Probable intermediate‐mass black holes in NGC 4559: XMM–Newton spectral and timing constraints
Author(s) -
Cropper Mark,
Soria Roberto,
Mushotzky Richard F.,
Wu Kinwah,
Markwardt Craig B.,
Pakull Manfred
Publication year - 2004
Publication title -
monthly notices of the royal astronomical society
Language(s) - English
Resource type - Journals
SCImago Journal Rank - 2.058
H-Index - 383
eISSN - 1365-2966
pISSN - 0035-8711
DOI - 10.1111/j.1365-2966.2004.07480.x
Subject(s) - physics , astrophysics , black hole (networking) , luminosity , black body radiation , astronomy , galaxy , optics , radiation , computer network , routing protocol , routing (electronic design automation) , computer science , link state routing protocol
We have examined X‐ray and optical observations of two ultraluminous X‐ray sources, X7 and X10 in NGC 4559, using XMM–Newton , Chandra and the Hubble Space Telescope ( HST ).

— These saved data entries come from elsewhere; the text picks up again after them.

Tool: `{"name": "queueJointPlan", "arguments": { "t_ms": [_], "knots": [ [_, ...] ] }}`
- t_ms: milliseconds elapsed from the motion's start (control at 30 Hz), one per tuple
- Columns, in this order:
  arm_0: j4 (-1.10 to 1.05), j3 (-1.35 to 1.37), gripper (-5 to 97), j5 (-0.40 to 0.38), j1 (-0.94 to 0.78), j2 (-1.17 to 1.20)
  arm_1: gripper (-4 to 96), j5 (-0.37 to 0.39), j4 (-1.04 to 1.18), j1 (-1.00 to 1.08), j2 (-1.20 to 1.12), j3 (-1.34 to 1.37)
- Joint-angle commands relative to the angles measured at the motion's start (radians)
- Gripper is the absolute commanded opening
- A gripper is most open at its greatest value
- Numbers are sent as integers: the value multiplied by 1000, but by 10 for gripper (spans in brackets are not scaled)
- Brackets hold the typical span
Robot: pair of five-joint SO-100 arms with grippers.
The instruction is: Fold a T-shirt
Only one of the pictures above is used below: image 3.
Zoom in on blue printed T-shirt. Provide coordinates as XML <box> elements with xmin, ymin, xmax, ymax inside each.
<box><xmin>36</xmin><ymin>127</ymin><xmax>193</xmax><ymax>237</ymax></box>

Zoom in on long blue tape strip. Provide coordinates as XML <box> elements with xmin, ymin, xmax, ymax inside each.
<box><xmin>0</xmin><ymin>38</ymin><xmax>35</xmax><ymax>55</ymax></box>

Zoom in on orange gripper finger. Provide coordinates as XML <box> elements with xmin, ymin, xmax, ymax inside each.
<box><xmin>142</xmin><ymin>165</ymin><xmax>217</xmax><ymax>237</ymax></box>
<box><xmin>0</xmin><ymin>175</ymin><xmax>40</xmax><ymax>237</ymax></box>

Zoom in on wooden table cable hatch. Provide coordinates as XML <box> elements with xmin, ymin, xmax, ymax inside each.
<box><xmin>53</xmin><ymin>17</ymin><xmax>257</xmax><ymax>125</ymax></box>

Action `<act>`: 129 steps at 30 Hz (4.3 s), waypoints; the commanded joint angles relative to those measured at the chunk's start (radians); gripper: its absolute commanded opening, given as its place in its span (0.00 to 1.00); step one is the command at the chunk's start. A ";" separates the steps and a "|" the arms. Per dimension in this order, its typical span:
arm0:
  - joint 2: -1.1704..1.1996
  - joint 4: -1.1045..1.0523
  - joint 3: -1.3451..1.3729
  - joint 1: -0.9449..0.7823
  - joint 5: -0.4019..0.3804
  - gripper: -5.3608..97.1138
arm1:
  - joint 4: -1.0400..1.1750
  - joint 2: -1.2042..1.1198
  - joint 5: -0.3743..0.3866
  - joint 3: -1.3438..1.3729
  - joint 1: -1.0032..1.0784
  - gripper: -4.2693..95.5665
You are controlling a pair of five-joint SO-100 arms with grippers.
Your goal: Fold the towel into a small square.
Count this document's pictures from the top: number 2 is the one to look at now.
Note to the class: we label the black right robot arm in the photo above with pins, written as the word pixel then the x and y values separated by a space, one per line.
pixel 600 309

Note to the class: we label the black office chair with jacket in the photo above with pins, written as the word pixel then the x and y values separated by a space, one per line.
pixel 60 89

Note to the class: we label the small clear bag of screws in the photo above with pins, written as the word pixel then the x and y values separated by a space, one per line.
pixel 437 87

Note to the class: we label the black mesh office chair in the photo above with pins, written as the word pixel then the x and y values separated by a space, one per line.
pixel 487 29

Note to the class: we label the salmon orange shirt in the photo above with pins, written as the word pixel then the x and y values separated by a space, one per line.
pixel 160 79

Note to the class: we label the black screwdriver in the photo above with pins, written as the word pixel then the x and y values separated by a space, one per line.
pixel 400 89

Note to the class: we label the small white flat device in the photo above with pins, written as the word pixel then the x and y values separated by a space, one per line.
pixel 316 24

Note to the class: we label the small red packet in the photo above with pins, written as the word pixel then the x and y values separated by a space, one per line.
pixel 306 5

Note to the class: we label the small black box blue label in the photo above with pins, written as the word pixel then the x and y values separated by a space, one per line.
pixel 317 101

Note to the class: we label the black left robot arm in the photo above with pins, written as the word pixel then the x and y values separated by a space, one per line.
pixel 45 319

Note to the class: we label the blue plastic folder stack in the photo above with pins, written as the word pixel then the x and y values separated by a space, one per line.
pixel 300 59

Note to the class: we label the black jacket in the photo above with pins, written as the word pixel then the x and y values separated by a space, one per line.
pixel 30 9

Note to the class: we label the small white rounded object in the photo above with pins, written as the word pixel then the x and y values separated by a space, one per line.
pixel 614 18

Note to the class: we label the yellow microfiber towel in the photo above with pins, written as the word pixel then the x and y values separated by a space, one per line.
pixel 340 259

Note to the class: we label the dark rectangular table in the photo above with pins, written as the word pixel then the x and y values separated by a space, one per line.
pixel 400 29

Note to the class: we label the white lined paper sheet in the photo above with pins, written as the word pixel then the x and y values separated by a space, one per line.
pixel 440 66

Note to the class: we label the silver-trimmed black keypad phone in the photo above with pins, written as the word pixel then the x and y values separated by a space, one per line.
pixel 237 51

The ultraviolet/X‐ray luminosity of X7 exceeds 2.1 × 10 40 erg s −1 in the XMM–Newton observation, and that of X10 is > 1.3 × 10 40 erg s −1 . X7 has both thermal and power‐law spectral components, The characteristic temperature of the thermal component is 0.12 keV. The power‐law components in the two sources both have slopes with photon index ≃2.1. A timing analysis of X7 indicates a break frequency at 28 MHz in the power spectrum, while that for X10 is consistent with an unbroken power law. The luminosity of the blackbody component in the X‐ray spectrum of X7 and the nature of its time‐variability provides evidence that this object is an intermediate‐mass black hole accreting at sub‐Eddington rates, but other scenarios which require high advection efficiencies from a hollowed‐out disc might be possible. The emission from X10 can be characterized by a single power‐law. This source can be interpreted either as an intermediate‐mass black hole, or as a stellar mass black hole with relativistically beamed Comptonized emission. There are four optical counterparts in the error circle of X7. No counterparts are evident in the error circle for X10.